What you need to do
Among the lines below, restate word for word only those from the line with "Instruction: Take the" through the line with "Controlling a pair", with both end lines kept.

[Items from a data source]
——————

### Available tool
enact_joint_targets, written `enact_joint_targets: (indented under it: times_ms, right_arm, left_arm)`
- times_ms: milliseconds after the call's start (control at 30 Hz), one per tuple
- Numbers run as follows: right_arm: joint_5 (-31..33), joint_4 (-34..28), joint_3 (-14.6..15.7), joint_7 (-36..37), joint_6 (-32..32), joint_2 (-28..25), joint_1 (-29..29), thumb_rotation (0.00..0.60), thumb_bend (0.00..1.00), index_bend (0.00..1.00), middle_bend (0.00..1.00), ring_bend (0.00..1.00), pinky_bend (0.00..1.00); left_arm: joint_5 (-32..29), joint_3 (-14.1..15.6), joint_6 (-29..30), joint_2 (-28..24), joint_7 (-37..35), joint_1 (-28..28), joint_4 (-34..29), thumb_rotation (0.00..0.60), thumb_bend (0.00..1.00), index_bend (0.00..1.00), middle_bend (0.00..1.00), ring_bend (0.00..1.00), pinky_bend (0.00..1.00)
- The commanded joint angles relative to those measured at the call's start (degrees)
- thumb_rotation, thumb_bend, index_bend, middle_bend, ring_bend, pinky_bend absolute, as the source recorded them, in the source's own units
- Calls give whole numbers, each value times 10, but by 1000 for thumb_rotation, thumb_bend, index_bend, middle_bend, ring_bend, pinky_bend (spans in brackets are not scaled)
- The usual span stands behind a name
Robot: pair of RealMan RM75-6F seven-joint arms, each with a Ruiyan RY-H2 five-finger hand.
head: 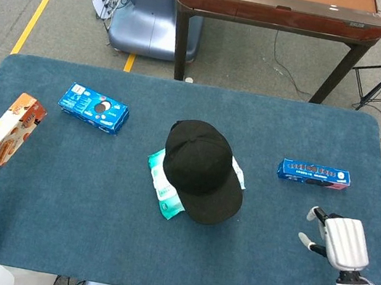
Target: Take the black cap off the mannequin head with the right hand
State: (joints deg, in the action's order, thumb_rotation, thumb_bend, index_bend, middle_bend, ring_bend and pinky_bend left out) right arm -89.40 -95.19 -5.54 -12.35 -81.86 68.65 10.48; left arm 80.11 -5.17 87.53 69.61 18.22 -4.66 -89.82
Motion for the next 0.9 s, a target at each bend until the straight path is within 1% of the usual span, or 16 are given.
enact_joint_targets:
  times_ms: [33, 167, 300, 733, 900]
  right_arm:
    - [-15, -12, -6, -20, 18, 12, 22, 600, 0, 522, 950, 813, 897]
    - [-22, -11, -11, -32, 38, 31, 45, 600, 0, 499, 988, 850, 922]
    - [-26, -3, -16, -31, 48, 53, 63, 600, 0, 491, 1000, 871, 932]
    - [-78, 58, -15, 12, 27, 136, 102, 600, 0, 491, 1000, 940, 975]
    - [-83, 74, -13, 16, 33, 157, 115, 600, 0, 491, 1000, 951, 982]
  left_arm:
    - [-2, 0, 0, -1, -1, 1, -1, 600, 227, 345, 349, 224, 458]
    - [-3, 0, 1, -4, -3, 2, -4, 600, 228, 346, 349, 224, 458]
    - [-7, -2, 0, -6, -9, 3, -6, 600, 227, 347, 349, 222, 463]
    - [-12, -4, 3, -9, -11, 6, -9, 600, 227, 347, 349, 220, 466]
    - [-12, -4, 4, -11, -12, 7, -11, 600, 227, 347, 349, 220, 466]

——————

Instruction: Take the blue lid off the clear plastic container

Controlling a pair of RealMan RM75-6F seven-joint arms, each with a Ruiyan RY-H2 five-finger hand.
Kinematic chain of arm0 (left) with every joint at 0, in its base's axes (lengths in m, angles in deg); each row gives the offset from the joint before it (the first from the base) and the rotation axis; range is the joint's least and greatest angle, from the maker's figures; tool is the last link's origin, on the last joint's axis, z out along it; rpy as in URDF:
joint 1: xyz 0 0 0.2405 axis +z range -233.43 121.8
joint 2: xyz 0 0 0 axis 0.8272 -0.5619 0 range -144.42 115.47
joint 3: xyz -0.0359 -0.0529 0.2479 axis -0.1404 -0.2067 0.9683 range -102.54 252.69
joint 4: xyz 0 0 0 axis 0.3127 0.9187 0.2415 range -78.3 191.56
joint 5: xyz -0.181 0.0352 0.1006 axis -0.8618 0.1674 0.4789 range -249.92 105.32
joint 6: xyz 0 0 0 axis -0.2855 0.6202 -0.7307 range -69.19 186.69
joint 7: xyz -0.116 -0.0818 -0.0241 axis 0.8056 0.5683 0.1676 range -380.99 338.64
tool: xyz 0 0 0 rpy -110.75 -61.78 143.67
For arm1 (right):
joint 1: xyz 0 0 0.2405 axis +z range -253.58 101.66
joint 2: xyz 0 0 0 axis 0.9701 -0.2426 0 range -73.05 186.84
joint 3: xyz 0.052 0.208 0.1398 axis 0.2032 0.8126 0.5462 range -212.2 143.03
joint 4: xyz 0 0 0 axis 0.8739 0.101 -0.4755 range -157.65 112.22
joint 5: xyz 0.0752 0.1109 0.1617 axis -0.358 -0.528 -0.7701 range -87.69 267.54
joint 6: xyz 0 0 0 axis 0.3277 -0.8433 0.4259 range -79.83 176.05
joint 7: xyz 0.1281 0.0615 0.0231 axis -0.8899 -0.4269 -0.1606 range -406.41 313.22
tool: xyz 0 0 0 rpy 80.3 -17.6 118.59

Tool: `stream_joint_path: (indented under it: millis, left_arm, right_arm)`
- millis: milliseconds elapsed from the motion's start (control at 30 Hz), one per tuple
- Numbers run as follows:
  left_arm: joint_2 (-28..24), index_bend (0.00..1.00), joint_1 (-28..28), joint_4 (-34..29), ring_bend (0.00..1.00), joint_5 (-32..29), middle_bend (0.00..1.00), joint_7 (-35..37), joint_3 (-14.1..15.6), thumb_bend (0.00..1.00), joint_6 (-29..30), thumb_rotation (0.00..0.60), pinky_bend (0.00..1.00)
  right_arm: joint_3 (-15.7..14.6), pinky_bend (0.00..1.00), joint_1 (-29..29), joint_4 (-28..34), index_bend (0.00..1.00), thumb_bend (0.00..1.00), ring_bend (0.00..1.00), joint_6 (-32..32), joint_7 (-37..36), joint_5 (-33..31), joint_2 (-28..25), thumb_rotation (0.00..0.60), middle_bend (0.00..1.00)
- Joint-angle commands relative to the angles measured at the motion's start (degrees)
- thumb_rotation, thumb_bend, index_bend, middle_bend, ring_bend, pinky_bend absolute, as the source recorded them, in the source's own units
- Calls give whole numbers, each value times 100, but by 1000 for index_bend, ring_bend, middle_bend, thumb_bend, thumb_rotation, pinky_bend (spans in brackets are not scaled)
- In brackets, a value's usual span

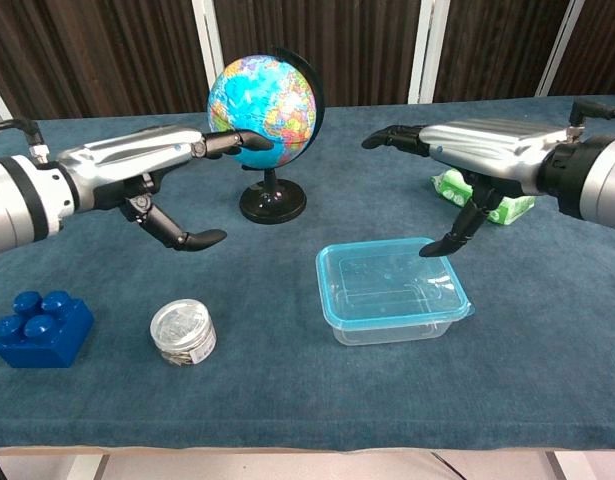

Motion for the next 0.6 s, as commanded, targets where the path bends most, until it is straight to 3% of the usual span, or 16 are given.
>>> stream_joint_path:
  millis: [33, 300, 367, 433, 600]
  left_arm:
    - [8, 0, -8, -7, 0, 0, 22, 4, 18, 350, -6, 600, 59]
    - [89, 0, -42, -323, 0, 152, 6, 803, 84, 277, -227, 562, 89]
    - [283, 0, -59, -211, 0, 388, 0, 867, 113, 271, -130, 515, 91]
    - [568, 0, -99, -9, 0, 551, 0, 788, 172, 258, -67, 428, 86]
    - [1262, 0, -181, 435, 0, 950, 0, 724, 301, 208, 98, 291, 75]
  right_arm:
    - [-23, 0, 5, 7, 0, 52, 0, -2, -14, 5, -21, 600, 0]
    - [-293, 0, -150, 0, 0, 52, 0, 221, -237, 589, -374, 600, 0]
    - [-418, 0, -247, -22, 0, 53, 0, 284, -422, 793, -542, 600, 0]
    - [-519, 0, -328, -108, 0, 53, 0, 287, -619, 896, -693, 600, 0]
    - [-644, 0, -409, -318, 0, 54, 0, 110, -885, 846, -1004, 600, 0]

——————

Exercise solution
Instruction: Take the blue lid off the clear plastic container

Controlling a pair of RealMan RM75-6F seven-joint arms, each with a Ruiyan RY-H2 five-finger hand.

This finishes the output.